### [INSTRUCTIONS FOR THE TASK]
Return each line of the listing exactly as written.

### [DATA BLOCK]
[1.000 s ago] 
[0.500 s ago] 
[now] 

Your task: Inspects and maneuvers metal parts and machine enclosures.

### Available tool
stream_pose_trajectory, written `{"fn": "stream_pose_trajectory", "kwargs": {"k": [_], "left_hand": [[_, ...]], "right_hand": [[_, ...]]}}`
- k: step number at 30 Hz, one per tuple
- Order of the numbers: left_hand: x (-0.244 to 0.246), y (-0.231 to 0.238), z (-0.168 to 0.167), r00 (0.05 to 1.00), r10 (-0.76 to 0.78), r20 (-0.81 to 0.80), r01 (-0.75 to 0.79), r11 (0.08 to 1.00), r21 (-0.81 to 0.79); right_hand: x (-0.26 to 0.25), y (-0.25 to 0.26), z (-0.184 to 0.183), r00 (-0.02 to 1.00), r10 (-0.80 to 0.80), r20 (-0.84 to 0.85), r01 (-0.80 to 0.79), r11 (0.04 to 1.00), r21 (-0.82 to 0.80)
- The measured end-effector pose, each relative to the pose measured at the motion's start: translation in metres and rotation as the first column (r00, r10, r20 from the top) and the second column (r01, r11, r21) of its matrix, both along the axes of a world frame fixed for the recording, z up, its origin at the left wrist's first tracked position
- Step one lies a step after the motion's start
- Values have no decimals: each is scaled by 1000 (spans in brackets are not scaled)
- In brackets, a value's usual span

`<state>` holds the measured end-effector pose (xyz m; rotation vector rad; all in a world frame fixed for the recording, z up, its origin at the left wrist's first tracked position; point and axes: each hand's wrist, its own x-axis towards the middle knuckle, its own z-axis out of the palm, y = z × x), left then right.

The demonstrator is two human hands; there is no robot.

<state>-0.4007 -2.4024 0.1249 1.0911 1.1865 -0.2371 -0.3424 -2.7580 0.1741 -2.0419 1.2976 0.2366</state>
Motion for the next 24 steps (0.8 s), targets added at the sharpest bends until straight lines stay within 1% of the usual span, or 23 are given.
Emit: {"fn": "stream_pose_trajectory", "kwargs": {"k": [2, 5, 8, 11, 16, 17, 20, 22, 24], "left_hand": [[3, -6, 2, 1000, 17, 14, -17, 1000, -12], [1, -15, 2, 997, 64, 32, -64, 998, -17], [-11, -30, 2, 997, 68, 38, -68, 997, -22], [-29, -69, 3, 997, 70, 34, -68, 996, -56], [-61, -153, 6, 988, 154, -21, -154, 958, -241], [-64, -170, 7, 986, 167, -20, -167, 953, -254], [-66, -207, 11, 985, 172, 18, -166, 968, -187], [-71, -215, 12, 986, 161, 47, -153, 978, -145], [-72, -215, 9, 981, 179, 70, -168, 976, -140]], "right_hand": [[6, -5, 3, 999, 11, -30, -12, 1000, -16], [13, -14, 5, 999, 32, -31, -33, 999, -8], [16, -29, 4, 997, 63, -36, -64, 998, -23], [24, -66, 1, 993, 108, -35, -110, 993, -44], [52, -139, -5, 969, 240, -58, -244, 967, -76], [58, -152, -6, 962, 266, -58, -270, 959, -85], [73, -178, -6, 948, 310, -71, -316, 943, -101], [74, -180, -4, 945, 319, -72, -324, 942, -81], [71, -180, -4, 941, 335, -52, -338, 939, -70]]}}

### [WRITTEN ANSWER]
[1.000 s ago] 
[0.500 s ago] 
[now] 

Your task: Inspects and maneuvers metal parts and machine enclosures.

### Available tool
stream_pose_trajectory, written `{"fn": "stream_pose_trajectory", "kwargs": {"k": [_], "left_hand": [[_, ...]], "right_hand": [[_, ...]]}}`
- k: step number at 30 Hz, one per tuple
- Order of the numbers: left_hand: x (-0.244 to 0.246), y (-0.231 to 0.238), z (-0.168 to 0.167), r00 (0.05 to 1.00), r10 (-0.76 to 0.78), r20 (-0.81 to 0.80), r01 (-0.75 to 0.79), r11 (0.08 to 1.00), r21 (-0.81 to 0.79); right_hand: x (-0.26 to 0.25), y (-0.25 to 0.26), z (-0.184 to 0.183), r00 (-0.02 to 1.00), r10 (-0.80 to 0.80), r20 (-0.84 to 0.85), r01 (-0.80 to 0.79), r11 (0.04 to 1.00), r21 (-0.82 to 0.80)
- The measured end-effector pose, each relative to the pose measured at the motion's start: translation in metres and rotation as the first column (r00, r10, r20 from the top) and the second column (r01, r11, r21) of its matrix, both along the axes of a world frame fixed for the recording, z up, its origin at the left wrist's first tracked position
- Step one lies a step after the motion's start
- Values have no decimals: each is scaled by 1000 (spans in brackets are not scaled)
- In brackets, a value's usual span

`<state>` holds the measured end-effector pose (xyz m; rotation vector rad; all in a world frame fixed for the recording, z up, its origin at the left wrist's first tracked position; point and axes: each hand's wrist, its own x-axis towards the middle knuckle, its own z-axis out of the palm, y = z × x), left then right.

The demonstrator is two human hands; there is no robot.

<state>-0.4007 -2.4024 0.1249 1.0911 1.1865 -0.2371 -0.3424 -2.7580 0.1741 -2.0419 1.2976 0.2366</state>
Motion for the next 24 steps (0.8 s), targets added at the sharpest bends until straight lines stay within 1% of the usual span, or 23 are given.
Emit: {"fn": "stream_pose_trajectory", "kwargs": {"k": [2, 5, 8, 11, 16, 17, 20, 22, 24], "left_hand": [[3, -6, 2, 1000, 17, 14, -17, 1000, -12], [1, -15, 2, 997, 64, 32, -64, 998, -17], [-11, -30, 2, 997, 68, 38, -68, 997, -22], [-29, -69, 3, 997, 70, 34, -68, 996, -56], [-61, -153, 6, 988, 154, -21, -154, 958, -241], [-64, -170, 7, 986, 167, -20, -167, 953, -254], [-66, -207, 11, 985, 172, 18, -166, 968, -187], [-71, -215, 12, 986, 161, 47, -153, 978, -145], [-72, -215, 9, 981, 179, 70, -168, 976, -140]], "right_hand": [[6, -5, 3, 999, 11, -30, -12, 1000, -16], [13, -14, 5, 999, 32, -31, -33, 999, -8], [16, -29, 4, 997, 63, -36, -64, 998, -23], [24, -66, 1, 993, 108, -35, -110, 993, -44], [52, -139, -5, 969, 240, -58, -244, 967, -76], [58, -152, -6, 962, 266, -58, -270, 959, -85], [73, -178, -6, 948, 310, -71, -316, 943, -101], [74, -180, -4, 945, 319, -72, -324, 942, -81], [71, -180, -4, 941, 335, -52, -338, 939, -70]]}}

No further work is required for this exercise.